As shown in Figure 3, the cooling fins 152 of the present invention is the bottom surface of the cooling fins 152 to the nano-silver 153 through the lower roller 200 in the state transported by a conveyor (not shown) The upper surface of the cooling fins 152 is applied by the upper roller 300 while being applied and subsequently transported by the conveyor. The lower roller 200 for applying the nano silver 153 to the bottom surface of the cooling fin 152 is provided with a supply source 210 for supplying the nano silver 153 on one side thereof, and is provided on the upper surface of the cooling fin 152. The upper roller 300 applying the nano silver 153 is provided with a supply source 310 for supplying the nano silver 153 on one side thereof. At this time, the thickness of the nanosilver 153 is preferably applied to a thickness of about 0.1㎛ 2㎛. When the coating thickness is 0.1 or less, there is a problem in that the antimicrobial and anti-odor effect by the nanosilver is reduced, and when the coating thickness is 2 μm or more, the heat exchange efficiency is reduced.

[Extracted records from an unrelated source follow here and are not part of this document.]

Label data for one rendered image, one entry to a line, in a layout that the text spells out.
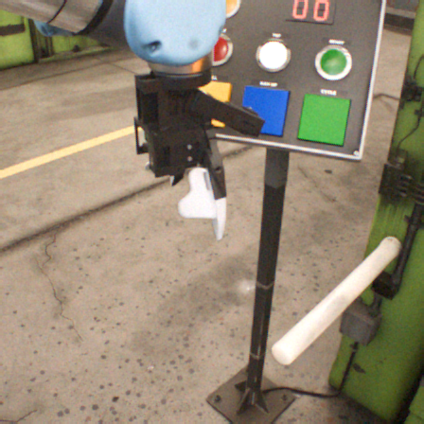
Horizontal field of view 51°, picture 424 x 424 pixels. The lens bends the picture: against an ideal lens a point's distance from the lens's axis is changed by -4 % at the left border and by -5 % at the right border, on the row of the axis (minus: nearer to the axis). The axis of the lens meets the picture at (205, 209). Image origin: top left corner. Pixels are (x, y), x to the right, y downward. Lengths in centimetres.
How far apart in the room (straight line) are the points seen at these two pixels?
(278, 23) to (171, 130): 35
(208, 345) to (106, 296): 47
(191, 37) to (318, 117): 46
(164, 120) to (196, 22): 23
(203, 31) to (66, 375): 144
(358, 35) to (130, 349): 128
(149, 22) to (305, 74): 50
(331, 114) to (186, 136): 30
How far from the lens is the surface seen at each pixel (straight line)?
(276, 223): 102
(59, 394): 162
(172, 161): 54
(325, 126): 75
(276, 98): 77
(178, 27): 32
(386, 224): 114
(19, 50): 518
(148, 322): 176
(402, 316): 127
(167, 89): 52
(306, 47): 79
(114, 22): 32
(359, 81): 77
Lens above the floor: 129
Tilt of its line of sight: 34 degrees down
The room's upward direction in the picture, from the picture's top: straight up
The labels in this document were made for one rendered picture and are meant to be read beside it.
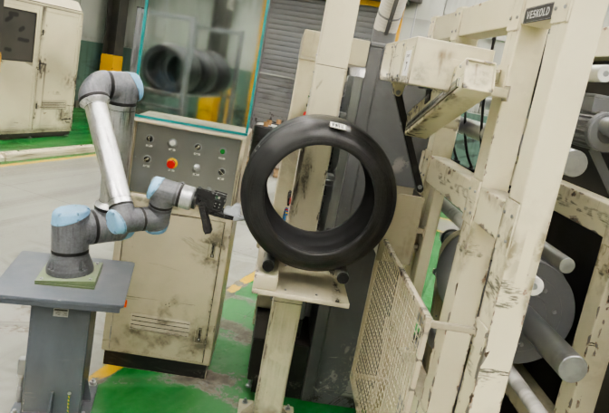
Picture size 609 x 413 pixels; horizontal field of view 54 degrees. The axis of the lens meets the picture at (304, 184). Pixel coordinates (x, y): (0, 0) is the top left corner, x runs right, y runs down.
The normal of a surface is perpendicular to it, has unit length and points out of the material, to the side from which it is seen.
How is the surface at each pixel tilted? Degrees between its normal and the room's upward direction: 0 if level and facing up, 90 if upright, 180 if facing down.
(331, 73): 90
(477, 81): 72
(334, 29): 90
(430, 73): 90
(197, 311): 90
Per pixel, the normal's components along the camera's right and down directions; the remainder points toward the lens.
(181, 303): 0.01, 0.18
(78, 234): 0.68, 0.21
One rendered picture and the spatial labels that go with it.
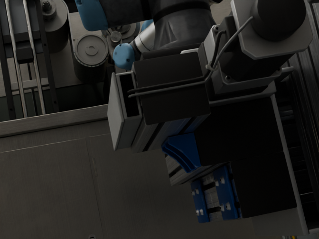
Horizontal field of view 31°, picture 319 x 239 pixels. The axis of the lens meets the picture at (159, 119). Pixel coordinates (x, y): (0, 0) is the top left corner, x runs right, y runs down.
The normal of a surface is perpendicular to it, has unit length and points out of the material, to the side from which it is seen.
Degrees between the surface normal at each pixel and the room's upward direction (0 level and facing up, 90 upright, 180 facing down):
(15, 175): 90
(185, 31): 73
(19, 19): 90
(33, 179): 90
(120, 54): 90
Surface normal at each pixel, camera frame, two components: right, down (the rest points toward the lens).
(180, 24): -0.26, -0.41
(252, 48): 0.11, -0.20
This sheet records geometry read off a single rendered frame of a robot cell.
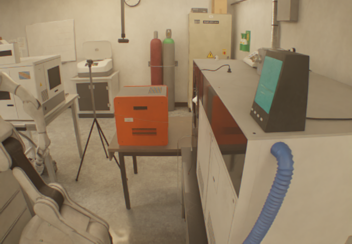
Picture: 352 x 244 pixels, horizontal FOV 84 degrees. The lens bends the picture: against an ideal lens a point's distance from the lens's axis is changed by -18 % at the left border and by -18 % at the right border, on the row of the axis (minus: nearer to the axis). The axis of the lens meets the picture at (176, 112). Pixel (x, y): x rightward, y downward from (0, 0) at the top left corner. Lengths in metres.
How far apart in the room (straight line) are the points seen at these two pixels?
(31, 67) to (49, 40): 3.32
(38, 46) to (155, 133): 4.19
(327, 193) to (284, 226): 0.15
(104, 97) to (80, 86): 0.50
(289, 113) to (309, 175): 0.17
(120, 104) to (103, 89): 2.58
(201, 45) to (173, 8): 0.95
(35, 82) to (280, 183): 2.02
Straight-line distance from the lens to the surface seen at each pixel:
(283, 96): 0.50
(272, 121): 0.50
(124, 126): 1.94
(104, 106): 4.54
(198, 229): 1.21
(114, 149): 1.98
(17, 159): 1.55
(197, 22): 4.47
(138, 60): 4.90
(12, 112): 2.43
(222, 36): 4.55
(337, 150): 0.61
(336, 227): 0.83
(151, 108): 1.85
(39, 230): 2.00
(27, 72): 2.21
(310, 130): 0.57
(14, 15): 5.96
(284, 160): 0.47
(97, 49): 4.93
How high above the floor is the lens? 1.64
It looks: 20 degrees down
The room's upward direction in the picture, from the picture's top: straight up

On the other hand, the nano-silver applied to the cooling fin is applied by mixing with an adhesive or paint such as paint (PAINT) or varnish (VARNISH) to be evenly applied to the surface of the cooling fin. At this time, the adhesive or the paint and the mixture of nano silver is preferably 99.9 to 95% by weight and 0.1 to 5% by weight of the adhesive silver based on the total weight. When the amount of the mixed nano silver is less than 0.1% by weight, the effect of the antimicrobial and anti-odor effect is reduced by a small amount of nano silver, and when the weight is more than 5% by weight, the antimicrobial and anti-odor effect is increased but economically expensive.

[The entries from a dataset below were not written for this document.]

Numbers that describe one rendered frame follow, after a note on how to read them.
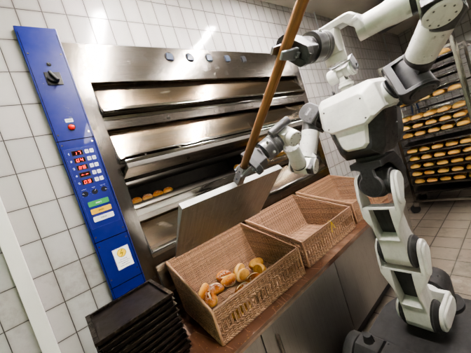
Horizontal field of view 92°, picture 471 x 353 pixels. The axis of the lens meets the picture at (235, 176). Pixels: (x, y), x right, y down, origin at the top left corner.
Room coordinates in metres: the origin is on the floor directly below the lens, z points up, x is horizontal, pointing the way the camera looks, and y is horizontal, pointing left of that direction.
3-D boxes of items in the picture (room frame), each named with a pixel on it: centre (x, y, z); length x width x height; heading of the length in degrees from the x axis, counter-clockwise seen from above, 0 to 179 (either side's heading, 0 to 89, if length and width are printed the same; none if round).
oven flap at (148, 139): (1.76, -0.15, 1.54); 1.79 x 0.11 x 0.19; 126
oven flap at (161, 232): (1.76, -0.15, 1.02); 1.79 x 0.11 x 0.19; 126
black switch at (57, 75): (1.10, 0.67, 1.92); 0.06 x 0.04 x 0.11; 126
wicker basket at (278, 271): (1.20, 0.16, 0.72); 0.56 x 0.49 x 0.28; 125
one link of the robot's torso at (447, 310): (1.08, -0.70, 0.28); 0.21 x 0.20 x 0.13; 126
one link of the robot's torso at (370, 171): (1.05, -0.66, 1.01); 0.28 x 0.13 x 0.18; 126
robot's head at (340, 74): (1.01, -0.58, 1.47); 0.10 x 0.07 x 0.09; 32
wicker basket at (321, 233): (1.56, -0.32, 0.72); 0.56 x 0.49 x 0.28; 125
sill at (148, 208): (1.78, -0.14, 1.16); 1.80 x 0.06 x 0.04; 126
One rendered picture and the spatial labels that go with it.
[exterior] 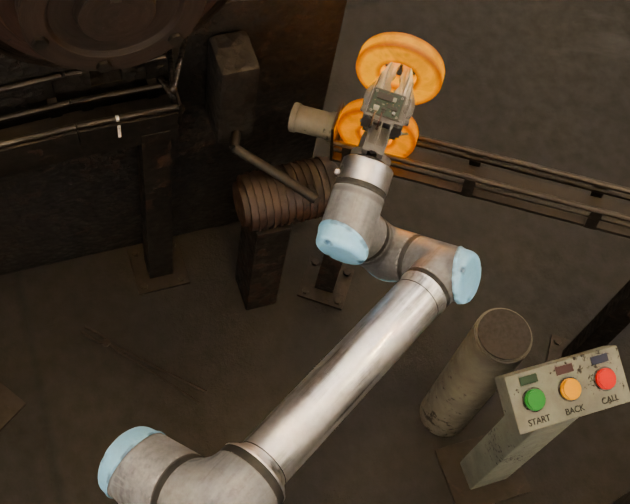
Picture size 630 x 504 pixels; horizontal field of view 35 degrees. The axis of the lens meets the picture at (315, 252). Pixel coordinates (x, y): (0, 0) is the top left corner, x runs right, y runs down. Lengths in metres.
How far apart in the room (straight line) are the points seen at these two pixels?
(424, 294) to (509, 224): 1.18
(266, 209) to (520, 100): 1.17
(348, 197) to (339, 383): 0.33
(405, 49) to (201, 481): 0.80
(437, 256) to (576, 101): 1.48
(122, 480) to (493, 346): 0.84
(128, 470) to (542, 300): 1.49
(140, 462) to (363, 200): 0.55
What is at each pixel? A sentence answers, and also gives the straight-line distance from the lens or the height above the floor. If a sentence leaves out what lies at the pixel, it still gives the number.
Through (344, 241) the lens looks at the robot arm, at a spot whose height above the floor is 0.88.
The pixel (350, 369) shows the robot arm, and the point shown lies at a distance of 1.49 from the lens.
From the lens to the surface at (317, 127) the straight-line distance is 1.95.
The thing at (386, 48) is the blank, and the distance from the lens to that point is 1.74.
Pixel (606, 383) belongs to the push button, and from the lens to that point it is 1.95.
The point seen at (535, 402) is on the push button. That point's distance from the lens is 1.88.
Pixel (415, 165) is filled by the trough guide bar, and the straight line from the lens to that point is 1.94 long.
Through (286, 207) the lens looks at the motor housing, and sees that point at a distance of 2.06.
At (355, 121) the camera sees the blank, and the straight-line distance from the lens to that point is 1.92.
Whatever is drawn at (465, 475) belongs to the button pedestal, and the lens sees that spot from 2.43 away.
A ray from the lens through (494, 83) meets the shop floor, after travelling 3.00.
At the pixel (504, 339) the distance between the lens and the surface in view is 2.01.
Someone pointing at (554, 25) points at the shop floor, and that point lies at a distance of 3.21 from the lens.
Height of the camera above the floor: 2.29
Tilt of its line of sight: 62 degrees down
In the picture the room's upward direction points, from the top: 15 degrees clockwise

On the other hand, heat exchange is generated by the movement of the coolant in the coolant pipe 151, and at this time, heat exchange is directly generated by the cooling fins 152 provided on the outer circumferential surface of the coolant pipe 151.

It is a cooling fin coated with such nano silver and is used as an evaporator of a general air conditioner. That is, condensation occurs as heat exchange occurs by contact between hot air and cool refrigerant in the evaporator. A lot of water droplets generated by this condensation are collected and a predetermined amount of water is collected along a separately provided tube (not shown).

On the other hand, when the air conditioner is stopped, the moisture generated by the condensation is not completely discarded. Therefore, a predetermined amount of moisture remains on the cooling fins 152 of the evaporator 150. However, the cooling fins 152 By sterilizing the microorganisms contained in the moisture by the cooling fin 152 containing the nanosilver 153)) no odor is generated.

In addition, since the cooling fins 152 are protected from moisture generated in the cooling fins 152 by the nanosilver 153 applied to the cooling fins 152, corrosion of the cooling fins 152 may be prevented.

In this way, the evacuator of the air conditioner according to the present invention is configured by the nano-silver applied to the cooling fins as a nano layer, the cooling fins can be prevented from corrosion and condensation.

As described above, since the evaporator of the air conditioner according to the present invention is protected from corrosion and condensation by the nanosilver layer applied to the surface of the cooling fin with the thickness of the nano coating, the cooling fin is consequently prevented. The efficiency of the evaporator is increased, thereby increasing the thermal efficiency.

Claims (3)

In the evaporator of the air conditioner which heat-exchanges indoors, The evaporator of the air conditioner, characterized in that the nano silver (NANO SLIVER) is applied to the deodorizing and sterilizing the outer circumferential surface of the cooling fin of the evaporator. The method of claim 1, The nano silver is an evaporator of the air conditioner applied to the cooling device, characterized in that 0.1㎛ ~ 2㎛. The method according to claim 1 or 2, The nano silver is an evaporator of the air conditioner, characterized in that the mixture of the nano silver to the total weight based on the total weight of the adhesive 99.9 to 95% by weight and nanosilver is 0.1 to 5% by weight.